Background: While physical exercise as adjunctive treatment for major depression has received considerable attention in recent years, the evidence is conflicting. This study evaluates the effects of two different add-on treatments: exercise and basic body awareness therapy.
Methods: Randomized controlled trial with two intervention groups and one control, including 62 adults on antidepressant medication, who fulfilled criteria for current major depression as determined by the Mini International Neuropsychiatric Interview. Interventions (10 weeks) were aerobic exercise or basic body awareness therapy (BBAT), compared to a single consultation with advice on physical activity. Primary outcome was depression severity, rated by a blinded assessor using the Montgomery Asberg Rating Scale (MADRS). Secondary outcomes were global function, cardiovascular fitness, self-rated depression, anxiety and body awareness.

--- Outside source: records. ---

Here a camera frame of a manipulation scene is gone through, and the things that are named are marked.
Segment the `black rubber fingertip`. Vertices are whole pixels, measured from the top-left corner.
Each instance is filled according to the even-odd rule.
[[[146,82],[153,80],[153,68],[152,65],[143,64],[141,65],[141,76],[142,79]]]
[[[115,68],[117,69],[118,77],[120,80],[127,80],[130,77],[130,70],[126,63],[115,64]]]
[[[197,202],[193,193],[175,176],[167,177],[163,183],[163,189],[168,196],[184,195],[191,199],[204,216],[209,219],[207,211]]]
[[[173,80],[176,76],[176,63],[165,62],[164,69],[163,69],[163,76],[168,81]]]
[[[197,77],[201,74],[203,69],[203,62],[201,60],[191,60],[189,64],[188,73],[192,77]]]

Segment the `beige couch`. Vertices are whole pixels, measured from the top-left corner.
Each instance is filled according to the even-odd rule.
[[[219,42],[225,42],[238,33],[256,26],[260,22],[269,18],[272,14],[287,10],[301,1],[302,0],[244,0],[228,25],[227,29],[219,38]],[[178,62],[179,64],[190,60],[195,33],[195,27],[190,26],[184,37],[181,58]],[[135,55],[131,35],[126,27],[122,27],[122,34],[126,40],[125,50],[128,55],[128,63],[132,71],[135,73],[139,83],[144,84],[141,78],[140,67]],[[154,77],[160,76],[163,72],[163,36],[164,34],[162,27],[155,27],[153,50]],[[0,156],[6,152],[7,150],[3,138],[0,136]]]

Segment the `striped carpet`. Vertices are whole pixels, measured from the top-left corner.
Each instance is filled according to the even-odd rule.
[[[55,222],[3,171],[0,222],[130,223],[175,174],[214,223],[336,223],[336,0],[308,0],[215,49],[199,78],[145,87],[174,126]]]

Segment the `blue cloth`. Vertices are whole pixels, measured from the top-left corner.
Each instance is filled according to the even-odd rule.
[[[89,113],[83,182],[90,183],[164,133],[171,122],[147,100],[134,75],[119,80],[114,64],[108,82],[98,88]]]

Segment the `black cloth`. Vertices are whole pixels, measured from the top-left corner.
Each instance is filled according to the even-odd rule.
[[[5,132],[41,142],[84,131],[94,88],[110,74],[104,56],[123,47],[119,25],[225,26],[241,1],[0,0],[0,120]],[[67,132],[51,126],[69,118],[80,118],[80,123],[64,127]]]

Results: Improvements in MADRS score (mean change=-10.3, 95% CI (-13.5 to -7.1), p=0.038) and cardiovascular fitness (mean change=2.4ml oxygen/kg/min, 95% CI (1.5 to 3.3), p=0.017) were observed in the exercise group. Per-protocol analysis confirmed the effects of exercise, and indicated that BBAT has an effect on self-rated depression.
Limitations: The small sample size and the challenge of missing data. Participants׳ positive expectations regarding the exercise intervention need to be considered.
Conclusions: Exercise in a physical therapy setting seems to have effect on depression severity and fitness, in major depression. Our findings suggest that physical therapy can be a viable clinical strategy to inspire and guide persons with major depression to exercise. More research is needed to clarify the effects of basic body awareness therapy.
Keywords: Major depression; Person-centred care; Physical therapy; Randomized controlled trial.